I find that these worries are always with me, even when I'm doing well. When I go shopping and am walking around for a while, and don't really eat much while I'm there, my blood sugar tends to drop which makes me feel nauseous and faint etc. and I always make sure I'm prepared for that with a bottle of water and a source of sugar. At the times when I don't listen to my anxiety as much, this doesn't stop me from going out. I generally don't even think about it, just take my bag and go.
But at times when I'm struggling, as I have been for quite a while now, I start to catastrophise the situation. Such as I tend to think, "I couldn't bear having another panic attack" or "It's too much of a risk. What if I go into the shops thinking I'm okay but once I get in there I start to feel really sick?"
It's hard because it feels like just as I start taking those gradual steps, I really do become sick and then I'm back to square one. I will have to keep moving on though. You feel sick for a while, but once you feel better again, you move on. It isn't worthwhile to dwell on it forever :)
Shari, your story with the driving is really great. Good on you!
I feel very comfortable and confident, because I have learned all of the coping skills here and they work. The coping skills have helped me in all areas of my life, not just with anxiety. Identifying triggers helped me the most, followed by the coping skills, and then the relaxation techniques. I had read a book on panic attacks using CBT, the year before I found this site, and the panic came back. I'm convinced that this CBT program, with the additional help of the Health Educator's and support group, was key in overcoming panic and managing anxiety. I could ask questions specific to my situation, and felt that other people understood, and I learned a lot from the way other people handled their panic and anxiety.
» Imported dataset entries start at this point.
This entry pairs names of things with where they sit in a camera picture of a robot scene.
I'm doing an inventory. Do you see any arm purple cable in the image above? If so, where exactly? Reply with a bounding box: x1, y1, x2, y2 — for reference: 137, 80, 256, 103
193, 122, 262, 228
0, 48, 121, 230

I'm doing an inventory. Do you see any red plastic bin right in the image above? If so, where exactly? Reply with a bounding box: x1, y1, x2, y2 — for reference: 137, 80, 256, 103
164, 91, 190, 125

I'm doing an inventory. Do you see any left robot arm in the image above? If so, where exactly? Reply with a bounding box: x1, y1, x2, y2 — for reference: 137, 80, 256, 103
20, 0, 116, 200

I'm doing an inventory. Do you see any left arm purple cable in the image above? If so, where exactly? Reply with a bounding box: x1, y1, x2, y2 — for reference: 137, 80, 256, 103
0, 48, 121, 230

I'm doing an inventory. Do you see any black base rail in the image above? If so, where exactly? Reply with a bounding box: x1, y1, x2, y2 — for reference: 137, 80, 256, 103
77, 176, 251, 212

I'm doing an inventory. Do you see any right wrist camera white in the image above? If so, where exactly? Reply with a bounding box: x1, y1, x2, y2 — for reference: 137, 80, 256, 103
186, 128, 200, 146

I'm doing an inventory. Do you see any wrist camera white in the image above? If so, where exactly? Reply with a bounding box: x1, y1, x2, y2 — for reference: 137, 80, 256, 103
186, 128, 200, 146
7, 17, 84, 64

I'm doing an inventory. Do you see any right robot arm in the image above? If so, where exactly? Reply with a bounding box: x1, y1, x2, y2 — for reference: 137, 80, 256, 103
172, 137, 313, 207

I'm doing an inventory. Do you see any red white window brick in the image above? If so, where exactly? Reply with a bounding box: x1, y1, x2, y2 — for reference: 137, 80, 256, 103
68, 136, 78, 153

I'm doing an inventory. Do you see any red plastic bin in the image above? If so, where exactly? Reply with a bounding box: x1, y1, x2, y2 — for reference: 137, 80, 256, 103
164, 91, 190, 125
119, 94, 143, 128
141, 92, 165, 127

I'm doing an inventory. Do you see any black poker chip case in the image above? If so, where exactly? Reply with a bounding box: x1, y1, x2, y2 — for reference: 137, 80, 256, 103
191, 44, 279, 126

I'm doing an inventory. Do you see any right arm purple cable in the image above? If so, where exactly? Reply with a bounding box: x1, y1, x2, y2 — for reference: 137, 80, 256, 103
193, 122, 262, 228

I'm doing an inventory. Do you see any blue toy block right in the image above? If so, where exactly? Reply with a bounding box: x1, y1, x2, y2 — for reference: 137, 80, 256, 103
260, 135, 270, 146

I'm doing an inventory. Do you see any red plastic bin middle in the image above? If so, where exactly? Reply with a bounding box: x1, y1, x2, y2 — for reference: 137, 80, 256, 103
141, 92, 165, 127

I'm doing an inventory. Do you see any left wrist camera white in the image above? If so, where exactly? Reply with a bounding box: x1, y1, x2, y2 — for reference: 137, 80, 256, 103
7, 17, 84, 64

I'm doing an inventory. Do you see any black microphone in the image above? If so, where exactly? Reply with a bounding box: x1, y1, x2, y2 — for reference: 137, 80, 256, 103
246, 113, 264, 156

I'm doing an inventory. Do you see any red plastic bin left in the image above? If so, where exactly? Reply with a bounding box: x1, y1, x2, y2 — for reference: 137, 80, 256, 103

It sounds like you have come a long way in learning about what causes you panic & anxiety and how you handle it. How would you describe how you feel now that you are more in control of how you handle situations that once triggered panic & anxiety?
I used to have panic attacks in cars for a few reasons. One, I was claustrophobic (I still have to manage anxiety sometimes) and I felt trapped at red lights and in traffic, because I couldn't control it; agoraphobia. I learned from this program that it wasn't the car causing panic attacks, I just associated panic with being in the car and misplaced the cause onto the car. It was really fear of the next panic attack (panic disorder). What you said is so true, it's not the situation, it's your response to the situation. I can either believe the negative thoughts and panic or replace those thoughts with positive truths and talk my self into a calm state and not panic. I know it's true, because I've done both and have experienced both. Fortunately, I choose the latter and they have become a rare occurrence, the anxiety that is, I don't panic anymore.
Fact: Although anxiety may occur in association with a particular event or situation, the situation itself does not cause an anxiety attack. Rather, the manner in which a person responds to a situation or to feelings of anxiety, determines whether the anxiety symptoms subside or intensify.
What situations provoke you to become anxious and why?